Here’s what for me was the take-away from these two talks:

The Web was designed to connect pages. People, being people, quickly created ways for groups to form. But there was no infrastructure for connecting those groups, and your participation in one group did nothing to connect you to your participation in another group. By 2003 it was becoming obvious (well, to people like Clay) that while the Internet made it insanely easy to form a group, we needed help — built into the software, but based on non-technological understanding of human sociality — sustaining groups, especially now that everything was scaling beyond imagination.

So this was a moment when groups were increasingly important to the Web, but they were failing to scale in two directions: (1) a social group that gets too big loses the intimacy that gives it its value; and (2) there was a proliferation of groups but they were essential disconnected from every other group.

Social software was the topic of the day because it tried to address the first problem by providing better tools. But not much was addressing the second problem, for that is truly an infrastructural issue. Tim Berners-Lee’s invention of the Web let the global aggregation of online documents scale by creating an open protocol for linking them. Mark Zuckerberg addressed the issue of groups scaling by creating a private company, with deep consequences for how we are together online.


Clay’s 2003 analysis of the situation is awesome.
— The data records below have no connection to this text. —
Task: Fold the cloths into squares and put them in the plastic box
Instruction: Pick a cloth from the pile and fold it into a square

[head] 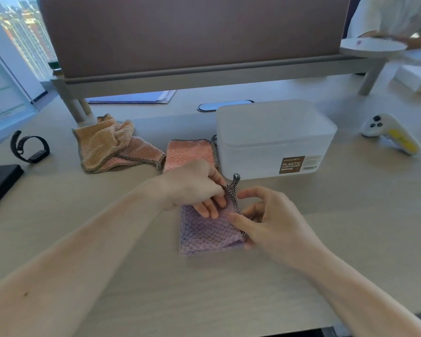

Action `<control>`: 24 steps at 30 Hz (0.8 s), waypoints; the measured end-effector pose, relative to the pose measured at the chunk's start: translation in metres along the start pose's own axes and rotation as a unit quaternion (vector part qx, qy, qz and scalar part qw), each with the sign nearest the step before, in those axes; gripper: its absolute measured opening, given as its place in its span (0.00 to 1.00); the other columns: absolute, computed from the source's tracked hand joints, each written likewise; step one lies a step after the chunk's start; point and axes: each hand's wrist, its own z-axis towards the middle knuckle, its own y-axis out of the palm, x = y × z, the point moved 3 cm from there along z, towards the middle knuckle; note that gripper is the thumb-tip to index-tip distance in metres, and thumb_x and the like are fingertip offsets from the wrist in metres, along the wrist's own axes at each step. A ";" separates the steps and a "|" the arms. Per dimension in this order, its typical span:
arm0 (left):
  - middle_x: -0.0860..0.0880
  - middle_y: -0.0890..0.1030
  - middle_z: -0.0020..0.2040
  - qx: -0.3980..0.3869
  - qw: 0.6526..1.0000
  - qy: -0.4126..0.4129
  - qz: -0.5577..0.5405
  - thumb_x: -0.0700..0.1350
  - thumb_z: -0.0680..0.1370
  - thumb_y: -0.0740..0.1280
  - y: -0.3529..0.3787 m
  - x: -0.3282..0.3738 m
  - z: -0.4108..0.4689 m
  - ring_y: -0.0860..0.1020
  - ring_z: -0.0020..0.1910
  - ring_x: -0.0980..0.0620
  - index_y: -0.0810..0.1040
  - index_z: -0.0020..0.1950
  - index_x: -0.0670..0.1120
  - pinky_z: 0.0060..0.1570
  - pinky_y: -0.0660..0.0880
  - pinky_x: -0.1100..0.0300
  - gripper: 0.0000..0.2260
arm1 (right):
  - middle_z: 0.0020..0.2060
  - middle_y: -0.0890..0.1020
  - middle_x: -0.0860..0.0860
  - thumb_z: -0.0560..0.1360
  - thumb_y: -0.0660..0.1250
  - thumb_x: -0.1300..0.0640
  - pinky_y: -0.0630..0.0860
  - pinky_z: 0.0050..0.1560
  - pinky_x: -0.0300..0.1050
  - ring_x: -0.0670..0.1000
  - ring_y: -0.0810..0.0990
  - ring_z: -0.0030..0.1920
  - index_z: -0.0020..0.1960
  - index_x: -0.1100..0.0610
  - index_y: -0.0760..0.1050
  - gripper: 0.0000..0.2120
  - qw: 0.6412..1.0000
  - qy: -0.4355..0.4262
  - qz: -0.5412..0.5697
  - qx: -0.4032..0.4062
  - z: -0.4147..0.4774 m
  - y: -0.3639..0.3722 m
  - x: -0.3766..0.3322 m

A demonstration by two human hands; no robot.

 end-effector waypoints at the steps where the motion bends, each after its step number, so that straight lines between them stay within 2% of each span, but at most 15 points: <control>1: 0.45 0.85 0.39 0.015 0.999 0.012 0.039 0.36 0.81 0.64 -0.001 -0.002 0.001 0.81 0.26 0.51 0.77 0.56 0.40 0.24 0.75 0.63 0.05 | 0.32 0.86 0.51 0.75 0.75 0.54 0.83 0.43 0.51 0.44 0.83 0.28 0.62 0.52 0.74 0.18 1.000 -0.005 -0.016 -0.005 0.000 0.000 0.002; 4: 0.50 0.85 0.34 0.058 0.987 0.046 0.142 0.42 0.81 0.67 -0.006 -0.004 0.003 0.77 0.22 0.57 0.79 0.51 0.44 0.23 0.71 0.66 0.03 | 0.30 0.86 0.51 0.76 0.73 0.55 0.80 0.42 0.47 0.42 0.81 0.27 0.59 0.51 0.73 0.14 0.999 -0.017 -0.037 -0.008 -0.003 0.002 0.003; 8: 0.54 0.83 0.32 0.110 0.971 0.083 0.194 0.46 0.79 0.71 -0.008 -0.004 0.008 0.76 0.23 0.65 0.81 0.46 0.49 0.28 0.70 0.70 0.03 | 0.30 0.86 0.51 0.75 0.74 0.54 0.82 0.42 0.51 0.43 0.82 0.28 0.55 0.47 0.72 0.14 0.999 -0.021 -0.037 0.022 -0.002 -0.001 0.005; 10: 0.55 0.83 0.33 0.140 0.963 0.099 0.207 0.47 0.78 0.72 -0.007 -0.003 0.010 0.79 0.31 0.64 0.80 0.43 0.52 0.35 0.71 0.66 0.04 | 0.31 0.86 0.49 0.75 0.74 0.51 0.81 0.42 0.50 0.44 0.81 0.31 0.53 0.44 0.71 0.13 0.998 -0.018 -0.045 0.032 0.000 -0.004 0.007; 12: 0.56 0.82 0.35 0.159 0.957 0.106 0.219 0.48 0.77 0.73 -0.004 -0.004 0.010 0.79 0.37 0.61 0.80 0.43 0.53 0.37 0.70 0.64 0.04 | 0.33 0.85 0.45 0.73 0.74 0.48 0.78 0.38 0.42 0.45 0.79 0.36 0.51 0.43 0.71 0.13 0.996 -0.021 -0.076 0.042 -0.002 -0.007 0.008; 14: 0.56 0.82 0.37 0.166 0.954 0.109 0.225 0.48 0.77 0.73 0.001 -0.008 0.010 0.80 0.39 0.60 0.81 0.46 0.52 0.38 0.70 0.63 0.02 | 0.33 0.84 0.44 0.72 0.75 0.48 0.73 0.36 0.36 0.42 0.78 0.36 0.48 0.44 0.73 0.12 0.989 -0.040 -0.133 0.048 -0.006 -0.007 0.006; 17: 0.56 0.82 0.38 0.207 0.942 0.133 0.227 0.49 0.77 0.72 0.005 -0.010 0.003 0.80 0.41 0.58 0.79 0.51 0.52 0.41 0.75 0.58 0.05 | 0.33 0.79 0.45 0.71 0.76 0.48 0.70 0.35 0.36 0.42 0.76 0.36 0.46 0.46 0.72 0.13 0.976 -0.079 -0.198 0.050 -0.011 -0.004 0.004; 20: 0.58 0.80 0.45 0.288 0.909 0.204 0.223 0.52 0.78 0.71 0.003 -0.014 -0.019 0.78 0.44 0.60 0.77 0.55 0.53 0.46 0.78 0.57 0.08 | 0.44 0.75 0.39 0.72 0.74 0.49 0.70 0.43 0.37 0.41 0.74 0.44 0.52 0.47 0.72 0.13 0.956 -0.166 -0.229 0.083 -0.016 -0.005 -0.001; 22: 0.57 0.79 0.55 0.296 0.885 0.250 0.259 0.53 0.79 0.67 0.009 -0.021 -0.038 0.77 0.54 0.57 0.76 0.60 0.54 0.55 0.75 0.57 0.11 | 0.55 0.75 0.41 0.75 0.71 0.51 0.72 0.54 0.38 0.43 0.74 0.56 0.59 0.50 0.74 0.14 0.933 -0.240 -0.256 0.083 -0.022 -0.003 -0.010; 24: 0.54 0.75 0.68 0.237 0.884 0.262 0.306 0.55 0.80 0.61 0.022 -0.035 -0.047 0.72 0.69 0.53 0.72 0.71 0.51 0.68 0.70 0.53 0.19 | 0.68 0.73 0.45 0.79 0.64 0.50 0.69 0.68 0.42 0.46 0.70 0.70 0.69 0.52 0.71 0.20 0.911 -0.285 -0.292 0.050 -0.024 0.006 -0.016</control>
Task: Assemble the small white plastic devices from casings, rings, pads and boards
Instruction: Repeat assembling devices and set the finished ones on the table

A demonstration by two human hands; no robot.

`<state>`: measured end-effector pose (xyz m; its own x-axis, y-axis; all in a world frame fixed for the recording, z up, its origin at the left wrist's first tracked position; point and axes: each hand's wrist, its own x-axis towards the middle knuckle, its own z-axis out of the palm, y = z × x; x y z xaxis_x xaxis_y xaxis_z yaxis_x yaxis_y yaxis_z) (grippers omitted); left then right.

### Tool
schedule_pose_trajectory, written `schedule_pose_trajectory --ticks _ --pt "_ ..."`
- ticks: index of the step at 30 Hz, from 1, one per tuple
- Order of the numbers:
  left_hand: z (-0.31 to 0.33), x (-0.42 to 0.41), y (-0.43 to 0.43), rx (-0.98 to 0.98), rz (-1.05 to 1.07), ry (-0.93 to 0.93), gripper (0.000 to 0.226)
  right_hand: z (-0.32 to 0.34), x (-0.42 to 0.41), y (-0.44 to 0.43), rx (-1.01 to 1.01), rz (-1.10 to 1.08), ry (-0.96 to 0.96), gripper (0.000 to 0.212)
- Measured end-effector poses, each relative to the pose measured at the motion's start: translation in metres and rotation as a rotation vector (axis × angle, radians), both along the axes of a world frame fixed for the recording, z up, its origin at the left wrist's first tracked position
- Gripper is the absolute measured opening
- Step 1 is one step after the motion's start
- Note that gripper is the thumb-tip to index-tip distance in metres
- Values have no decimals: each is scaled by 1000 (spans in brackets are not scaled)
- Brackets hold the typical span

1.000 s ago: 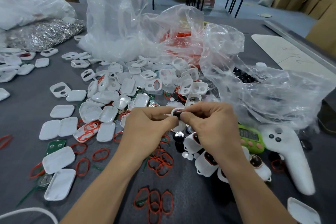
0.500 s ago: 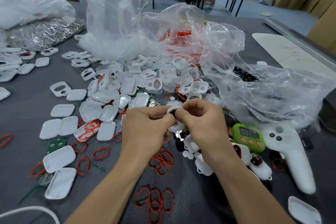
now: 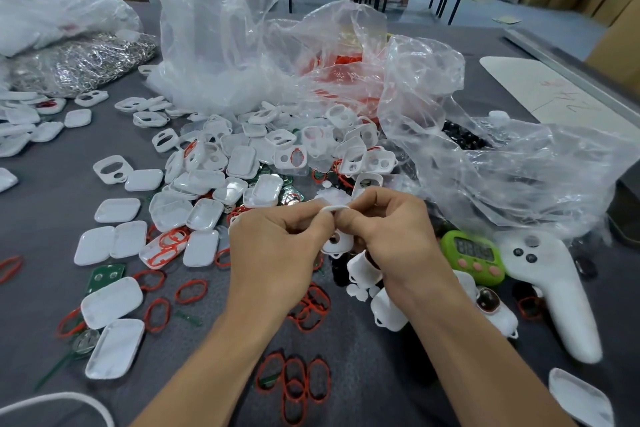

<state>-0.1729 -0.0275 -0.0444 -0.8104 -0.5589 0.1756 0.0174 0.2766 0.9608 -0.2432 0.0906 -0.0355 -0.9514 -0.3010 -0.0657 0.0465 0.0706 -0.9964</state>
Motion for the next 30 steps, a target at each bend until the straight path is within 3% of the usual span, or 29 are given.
schedule_pose_trajectory --ticks 3,7,10,16,19,22,28,30 --pt "2 -2 2 -11 20 6 27 0 2 0 10 -26 11 36" --pt "2 -3 3 -41 85 8 25 -4 8 -4 188 -73 202 17" --pt "1 -4 1 -89 118 20 27 -4 9 -6 175 -17 214 7" --pt "-3 -8 -1 19 -160 -36 34 -6 5 -3 209 -97 221 19" --pt "-5 -10 -4 60 -101 -18 45 -6 8 -3 209 -41 257 22" --pt "-6 -10 -9 2 -33 -17 30 -8 12 -9 190 -5 263 20" --pt "-3 -10 -7 12 -132 -7 31 -3 16 -7 181 -30 273 10" --pt "-1 -11 -9 137 -42 -5 32 -3 16 -7 248 -81 317 10"
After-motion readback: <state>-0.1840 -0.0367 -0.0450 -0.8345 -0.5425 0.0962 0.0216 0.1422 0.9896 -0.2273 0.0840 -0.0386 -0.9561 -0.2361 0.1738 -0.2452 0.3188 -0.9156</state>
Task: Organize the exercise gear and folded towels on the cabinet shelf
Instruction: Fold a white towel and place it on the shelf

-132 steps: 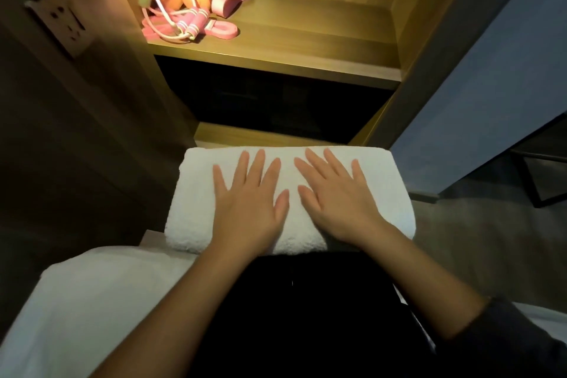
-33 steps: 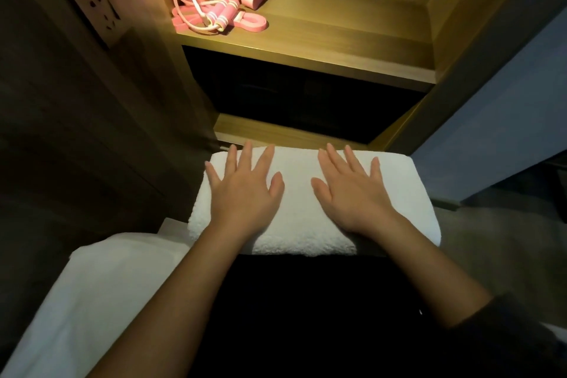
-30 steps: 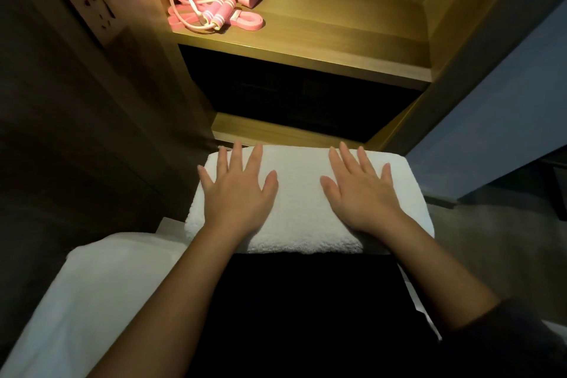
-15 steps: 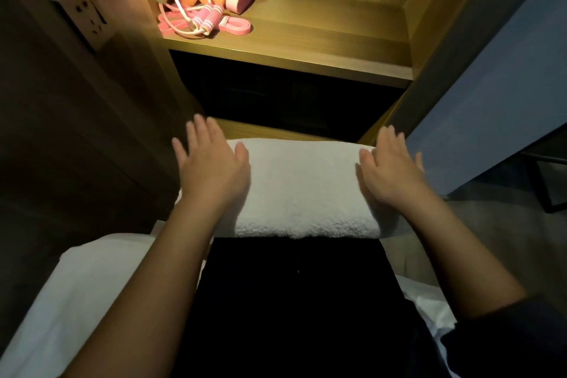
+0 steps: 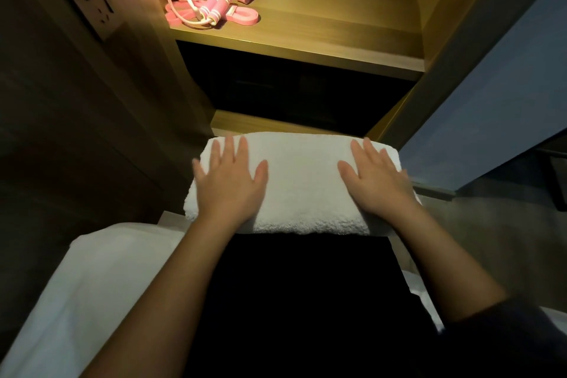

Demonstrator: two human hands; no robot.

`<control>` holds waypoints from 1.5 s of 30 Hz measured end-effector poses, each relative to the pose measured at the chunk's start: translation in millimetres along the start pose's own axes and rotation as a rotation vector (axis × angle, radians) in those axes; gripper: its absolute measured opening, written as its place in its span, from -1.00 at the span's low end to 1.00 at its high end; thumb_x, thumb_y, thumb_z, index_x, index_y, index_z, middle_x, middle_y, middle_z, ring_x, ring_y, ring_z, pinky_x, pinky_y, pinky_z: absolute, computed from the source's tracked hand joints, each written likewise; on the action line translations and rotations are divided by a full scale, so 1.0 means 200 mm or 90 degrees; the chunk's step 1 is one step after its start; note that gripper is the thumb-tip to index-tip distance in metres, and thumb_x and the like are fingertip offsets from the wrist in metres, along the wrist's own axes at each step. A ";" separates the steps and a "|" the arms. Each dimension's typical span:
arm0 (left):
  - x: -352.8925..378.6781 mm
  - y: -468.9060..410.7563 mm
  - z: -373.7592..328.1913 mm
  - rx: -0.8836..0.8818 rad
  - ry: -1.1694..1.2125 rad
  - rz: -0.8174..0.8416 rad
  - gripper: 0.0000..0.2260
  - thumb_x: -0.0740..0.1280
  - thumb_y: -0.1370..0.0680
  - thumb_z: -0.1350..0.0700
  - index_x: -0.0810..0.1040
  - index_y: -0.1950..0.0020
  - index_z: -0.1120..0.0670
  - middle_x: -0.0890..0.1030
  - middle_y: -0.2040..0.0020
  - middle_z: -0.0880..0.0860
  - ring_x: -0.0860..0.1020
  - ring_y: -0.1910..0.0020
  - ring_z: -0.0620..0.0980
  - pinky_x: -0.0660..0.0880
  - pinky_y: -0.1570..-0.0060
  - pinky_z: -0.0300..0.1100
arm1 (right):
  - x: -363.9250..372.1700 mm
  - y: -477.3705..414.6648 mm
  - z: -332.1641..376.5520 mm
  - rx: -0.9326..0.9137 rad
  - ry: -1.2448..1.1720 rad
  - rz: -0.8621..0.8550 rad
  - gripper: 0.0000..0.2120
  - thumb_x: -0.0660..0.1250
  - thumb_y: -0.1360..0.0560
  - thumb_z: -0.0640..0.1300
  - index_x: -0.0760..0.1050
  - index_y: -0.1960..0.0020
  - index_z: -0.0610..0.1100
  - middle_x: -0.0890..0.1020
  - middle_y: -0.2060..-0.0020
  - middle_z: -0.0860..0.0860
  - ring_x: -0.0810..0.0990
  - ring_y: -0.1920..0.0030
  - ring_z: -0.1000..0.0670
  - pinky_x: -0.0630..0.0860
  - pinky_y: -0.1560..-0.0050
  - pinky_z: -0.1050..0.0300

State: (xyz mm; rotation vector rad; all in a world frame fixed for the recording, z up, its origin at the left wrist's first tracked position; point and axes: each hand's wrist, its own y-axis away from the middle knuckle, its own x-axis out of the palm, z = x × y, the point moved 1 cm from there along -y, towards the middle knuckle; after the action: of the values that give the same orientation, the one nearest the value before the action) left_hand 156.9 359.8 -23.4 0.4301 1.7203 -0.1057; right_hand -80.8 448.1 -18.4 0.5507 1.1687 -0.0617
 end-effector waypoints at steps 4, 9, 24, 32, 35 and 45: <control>-0.04 -0.01 0.18 -0.139 0.168 0.091 -0.27 -0.02 -0.54 -0.41 -0.08 -0.59 -0.08 0.10 -0.59 0.06 0.29 -0.44 0.26 0.32 -0.29 0.19 | -0.03 0.01 -0.17 0.102 -0.231 0.062 -0.18 -0.04 -0.52 0.42 -0.17 -0.60 -0.01 -0.04 -0.59 -0.03 0.08 -0.55 -0.19 0.16 -0.46 -0.23; -0.04 0.03 0.33 -0.318 0.646 0.241 -0.42 0.34 -0.42 -0.34 0.53 -0.22 0.08 0.57 -0.25 0.11 0.54 -0.14 0.12 0.48 -0.15 0.01 | -0.01 0.06 -0.32 0.246 -0.653 0.202 -0.34 0.29 -0.32 0.36 0.48 -0.23 -0.07 0.60 -0.23 -0.09 0.63 -0.08 -0.11 0.52 -0.08 -0.03; 0.09 0.16 0.31 -0.482 1.138 0.103 -0.74 0.48 -0.46 -0.07 0.55 -0.04 0.01 0.68 0.05 0.06 0.65 0.05 0.05 0.61 0.20 -0.03 | 0.09 0.20 -0.34 0.369 -1.147 0.154 -0.72 0.43 -0.46 -0.01 0.49 -0.09 -0.11 0.71 0.26 -0.19 0.70 0.28 -0.26 0.60 0.33 -0.20; 0.00 0.10 0.25 -0.396 1.208 0.019 -0.85 0.42 -0.52 0.06 0.57 -0.05 0.07 0.73 0.16 0.03 0.69 0.28 -0.05 0.58 0.43 -0.18 | 0.06 0.18 -0.29 0.243 -1.250 0.030 -0.85 0.32 -0.55 -0.12 0.48 -0.10 -0.10 0.73 0.24 -0.12 0.72 0.26 -0.14 0.64 0.33 -0.08; -0.06 -0.01 0.17 -0.359 1.214 0.014 -0.74 0.39 -0.54 0.05 0.56 -0.20 0.08 0.68 -0.04 0.06 0.69 0.22 -0.07 0.58 0.41 -0.22 | -0.02 0.12 -0.29 0.207 -1.248 0.011 -0.84 0.32 -0.55 -0.09 0.49 -0.11 -0.10 0.73 0.17 -0.11 0.72 0.20 -0.13 0.65 0.26 -0.04; -0.32 -0.87 -0.22 -0.256 1.205 0.011 -0.71 0.37 -0.56 0.08 0.52 -0.25 0.13 0.64 -0.17 0.14 0.63 -0.11 0.08 0.61 0.07 -0.07 | -0.52 -0.57 -0.41 0.166 -1.203 -0.144 -0.75 0.37 -0.52 -0.07 0.51 -0.17 -0.08 0.72 0.00 -0.10 0.71 0.04 -0.11 0.64 0.15 -0.04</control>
State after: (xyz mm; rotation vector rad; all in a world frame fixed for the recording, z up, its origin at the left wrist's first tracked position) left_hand 65.2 198.1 17.8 0.1503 3.4438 0.9455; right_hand -230.5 361.5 7.6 0.3349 -0.6486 -0.7558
What he (and I, of course) did not predict was that a single company would achieve the position of de facto social infrastructure.



When Clay gave his talk, “social software” was all the rage, as he acknowledges in his very first line. He defines it uncontroversially as “software that supports group interaction.” The fact that social software needed a definition already tells you something about the state of the Net back then. As Clay said, the idea of social software was “rather radical” because “Prior to the Internet, the last technology that had any real effect on the way people sat down and talked together was the table,” and even the Internet so far was not doing a great job supporting sociality at the group level.

He points out that designers of social software are always surprised by what people do with their software, but thinks there are some patterns worth attending to. So he divides his talk into three parts: (1) pre-Internet research that explains why groups tend to become their own worst enemy; (2) the “revolution in social software” that makes this worth thinking about; and (3) “about a half dozen things…that I think are core to any software that supports larger, long-lived groups.”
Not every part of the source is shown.